Twijfelgeval is de formulering ‘Rob Lindeman, financieel nauw betrokken bij Asoka’, hij is toch gewoon de (meederheids)eigenaar ervan ? Of in ieder geval van het nieuwe ‘Virtu’ ?
Ik heb veel Asoka-boeken gekocht en gelezen de afgelopen tien jaar; en ik heb Gerolf bewonderd voor z’n initiatief. Maar hij is, net als meer mensen, slachtoffer van de fictie dat er in Nederland heel veel (honderdduizenden werd gezegd) boeddhisten zijn en dat dat aantal groeit. Deze fictie, in stand gehouden door mensen die daar belang bij hadden (nu ook de V.U.), wordt steeds meer doorgeprikt.
Er wordt nu van ‘hardcore’ boeddhisten gesproken. Ik zou liever van ‘serieuze boeddhisten’ spreken maar hoe heten die andere duizenden dan, ‘softcore’? (Nietsisten noem ik ze graag, dat is misschien te moeilijk)
Goed dat de ‘Klassieke Tekstbibliotheek’ blijft (al vind ik de metafoor ‘kroonjuwelen’ ongelukkig) maar ik zou zeggen: verbreed dat fonds tot: Boeddhistische Tekstbibliotheek. Dat is in feite wat ook Alluman voorstelt. Wel financieel helder afgescheiden van de rest van ‘Virtu, zodat crowdfunding of giften mogelijk zijn. En ‘klassiek’ in de zin van chique gebonden/ingenaaid hoeft ook niet meer.
Mijn conclusie: m’n oproep geen Asoka-boeken te kopen, trek ik in.

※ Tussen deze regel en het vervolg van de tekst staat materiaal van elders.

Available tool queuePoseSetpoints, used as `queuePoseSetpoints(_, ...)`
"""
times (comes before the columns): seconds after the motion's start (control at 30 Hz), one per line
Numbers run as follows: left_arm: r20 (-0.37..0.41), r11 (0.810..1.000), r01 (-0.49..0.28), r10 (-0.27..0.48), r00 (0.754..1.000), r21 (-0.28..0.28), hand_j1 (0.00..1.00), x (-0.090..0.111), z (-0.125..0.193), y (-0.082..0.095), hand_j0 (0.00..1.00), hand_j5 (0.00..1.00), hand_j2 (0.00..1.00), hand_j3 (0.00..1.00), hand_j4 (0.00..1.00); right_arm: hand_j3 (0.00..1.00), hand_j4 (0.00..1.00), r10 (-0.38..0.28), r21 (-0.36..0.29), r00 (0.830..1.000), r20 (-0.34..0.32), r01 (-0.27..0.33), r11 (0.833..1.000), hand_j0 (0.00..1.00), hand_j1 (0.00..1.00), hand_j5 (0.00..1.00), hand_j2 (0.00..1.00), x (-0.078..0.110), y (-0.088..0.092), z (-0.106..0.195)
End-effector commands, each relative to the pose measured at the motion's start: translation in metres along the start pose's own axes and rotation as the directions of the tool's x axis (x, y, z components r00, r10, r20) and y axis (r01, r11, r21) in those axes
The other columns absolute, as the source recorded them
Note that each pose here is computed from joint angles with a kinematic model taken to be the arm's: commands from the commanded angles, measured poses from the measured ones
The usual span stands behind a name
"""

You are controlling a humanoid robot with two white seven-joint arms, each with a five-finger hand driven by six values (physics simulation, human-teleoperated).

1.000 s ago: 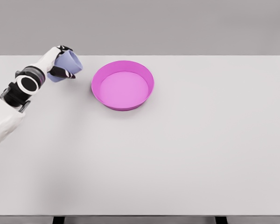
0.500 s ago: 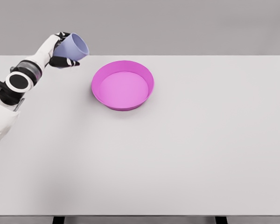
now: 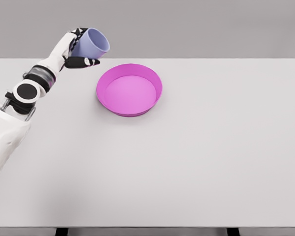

Dat geldt echter niet BoeddhaMagazine, er zal eerst meer duidelijkheid moeten komen over het ontslag en over het nieuwe beleid.
sobhanandi zegt
Niet alleen duidelijkheid over het ontslag en dat is toch wat anders als ‘opgestapt’, ik heb nog geen reactie van Dorine op het interview met Rob Lindeman gezien. Waarom niet, Joop?
Anja Kat zegt
Duidelijk maar vooral tenenkrommend interview wat betreft de ontwikkeling van Boeddha Magazine. Het valt me op dat Gerlof alles afschuift naar Dorine Esser. Onder haar verantwoordelijkheid is BM zowel inhoudelijk als qua vormgeving uitgegroeid tot een mooi magazine. Waarin een juiste balans is gevonden. De opmerking ‘straf Boeddhisme’ kan ik niet plaatsen. Tenzij jullie uitzijn op het creëren van een 2de happinez of Boeddhisme light. Gelukkig draagt Dorine haar kennis, kwaliteiten en netwerk met zich mee.